Валет слабо улыбнулся:
– Разумеется, я к тому времени уже ознакомился с разнообразными и любопытными религиозными верованиями, завезенными из родной Африки моими приобретениями. Многие из них, естественно, были мягкими и пресными либо просто грубыми и примитивными обрядами. Однако другие были более многообещающими. И среди мондангов, из того района, что вы называете варварским именем КАНГАУ, я обнаружил верования и обряды, хотя и неотшлифованные, зато представлявшие для меня особый интерес. Я освободил и изучил нескольких избранных, владевших этими обрядами, – о, сперва просто развлечения ради, уверяю вас!

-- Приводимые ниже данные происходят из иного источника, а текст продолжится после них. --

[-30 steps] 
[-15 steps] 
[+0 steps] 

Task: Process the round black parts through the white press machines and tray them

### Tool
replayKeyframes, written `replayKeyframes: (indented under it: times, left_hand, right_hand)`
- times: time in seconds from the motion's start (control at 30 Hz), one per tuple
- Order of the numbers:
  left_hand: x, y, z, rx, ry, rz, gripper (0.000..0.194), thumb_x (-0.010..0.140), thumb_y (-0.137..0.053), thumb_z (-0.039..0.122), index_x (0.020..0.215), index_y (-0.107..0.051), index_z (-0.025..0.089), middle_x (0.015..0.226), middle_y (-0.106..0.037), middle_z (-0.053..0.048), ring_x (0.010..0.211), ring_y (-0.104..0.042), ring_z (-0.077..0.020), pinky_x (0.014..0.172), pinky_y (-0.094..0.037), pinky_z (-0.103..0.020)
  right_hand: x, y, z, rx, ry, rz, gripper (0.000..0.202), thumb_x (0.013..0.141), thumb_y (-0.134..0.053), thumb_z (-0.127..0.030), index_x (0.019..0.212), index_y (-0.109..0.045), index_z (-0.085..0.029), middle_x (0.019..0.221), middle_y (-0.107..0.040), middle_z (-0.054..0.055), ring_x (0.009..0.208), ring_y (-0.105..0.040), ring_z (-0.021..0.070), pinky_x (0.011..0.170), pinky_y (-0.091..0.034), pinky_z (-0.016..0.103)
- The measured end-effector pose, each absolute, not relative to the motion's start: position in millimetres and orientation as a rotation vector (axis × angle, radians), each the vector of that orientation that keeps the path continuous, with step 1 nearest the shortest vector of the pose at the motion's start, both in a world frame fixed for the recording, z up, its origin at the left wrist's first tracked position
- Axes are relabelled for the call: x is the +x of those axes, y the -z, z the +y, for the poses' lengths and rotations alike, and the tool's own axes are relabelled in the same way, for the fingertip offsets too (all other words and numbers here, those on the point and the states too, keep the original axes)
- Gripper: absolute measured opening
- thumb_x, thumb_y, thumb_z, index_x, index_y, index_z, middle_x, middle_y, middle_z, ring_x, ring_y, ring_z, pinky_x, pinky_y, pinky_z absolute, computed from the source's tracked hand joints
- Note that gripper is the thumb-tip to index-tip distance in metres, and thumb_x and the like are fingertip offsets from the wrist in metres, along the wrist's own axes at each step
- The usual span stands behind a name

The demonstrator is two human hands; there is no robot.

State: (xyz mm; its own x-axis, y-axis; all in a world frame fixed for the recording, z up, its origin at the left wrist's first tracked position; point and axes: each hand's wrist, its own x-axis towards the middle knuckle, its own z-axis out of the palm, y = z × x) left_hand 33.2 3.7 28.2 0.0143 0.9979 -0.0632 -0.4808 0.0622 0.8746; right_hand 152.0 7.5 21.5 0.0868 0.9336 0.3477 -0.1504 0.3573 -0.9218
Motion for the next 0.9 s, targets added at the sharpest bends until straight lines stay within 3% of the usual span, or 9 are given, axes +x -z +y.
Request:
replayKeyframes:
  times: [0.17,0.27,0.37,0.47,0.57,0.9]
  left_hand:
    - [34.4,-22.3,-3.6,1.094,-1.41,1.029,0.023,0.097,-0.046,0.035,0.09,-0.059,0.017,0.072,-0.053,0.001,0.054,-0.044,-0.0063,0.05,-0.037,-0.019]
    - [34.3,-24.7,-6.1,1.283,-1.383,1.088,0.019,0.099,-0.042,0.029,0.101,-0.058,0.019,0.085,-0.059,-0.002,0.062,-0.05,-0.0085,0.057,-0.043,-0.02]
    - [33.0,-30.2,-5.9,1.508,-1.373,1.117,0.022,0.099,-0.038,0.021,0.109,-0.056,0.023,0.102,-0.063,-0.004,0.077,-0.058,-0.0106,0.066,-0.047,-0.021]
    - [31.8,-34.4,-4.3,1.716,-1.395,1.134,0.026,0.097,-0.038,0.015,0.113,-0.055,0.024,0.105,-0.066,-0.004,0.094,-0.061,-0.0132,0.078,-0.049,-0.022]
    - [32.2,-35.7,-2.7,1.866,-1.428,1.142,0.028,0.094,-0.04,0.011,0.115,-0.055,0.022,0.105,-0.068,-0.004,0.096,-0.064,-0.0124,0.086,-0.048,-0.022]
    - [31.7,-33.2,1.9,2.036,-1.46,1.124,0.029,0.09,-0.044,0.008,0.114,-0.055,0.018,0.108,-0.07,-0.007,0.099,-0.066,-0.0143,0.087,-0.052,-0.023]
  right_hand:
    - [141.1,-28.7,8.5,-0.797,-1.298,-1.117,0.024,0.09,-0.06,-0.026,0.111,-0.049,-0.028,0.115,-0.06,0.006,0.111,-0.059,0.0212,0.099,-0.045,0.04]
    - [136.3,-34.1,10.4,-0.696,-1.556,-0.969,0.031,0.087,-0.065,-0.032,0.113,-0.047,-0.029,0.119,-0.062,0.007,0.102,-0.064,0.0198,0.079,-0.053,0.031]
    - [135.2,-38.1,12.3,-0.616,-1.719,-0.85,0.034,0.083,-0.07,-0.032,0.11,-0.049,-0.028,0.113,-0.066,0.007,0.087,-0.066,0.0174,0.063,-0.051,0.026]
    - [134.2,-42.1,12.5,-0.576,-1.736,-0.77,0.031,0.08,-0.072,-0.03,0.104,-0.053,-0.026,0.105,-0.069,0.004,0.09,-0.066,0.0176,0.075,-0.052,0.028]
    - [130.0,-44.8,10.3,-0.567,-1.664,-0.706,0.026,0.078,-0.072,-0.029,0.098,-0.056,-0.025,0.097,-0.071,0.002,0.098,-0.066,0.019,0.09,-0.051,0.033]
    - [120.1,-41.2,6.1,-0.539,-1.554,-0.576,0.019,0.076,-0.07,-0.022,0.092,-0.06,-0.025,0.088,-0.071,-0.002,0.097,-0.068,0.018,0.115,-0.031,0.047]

До тех пор, пока не стал понимать, что в этих проклятых варварских играх участвуют настоящие силы, и с ними можно достигнуть гораздо большего, чем простое развлечение. И принялся изучать их. Я сел у ног моих узников, даже заключал их в объятия, как братьев по крови – я, испанский гранд! – Он дважды постучал по земле тростью, и холод этого прикосновения поднялся во мне, и мое сердце онемело. – Однако только путем таких унижений возможно просвещение. Прошу вас, рассматривайте те неудобства, что вы сейчас испытываете, именно в этом свете; ибо, поверьте мне, я намереваюсь сделать так, что от них вы только выиграете! Ровно столько же, сколько выиграл я. И это было великолепно.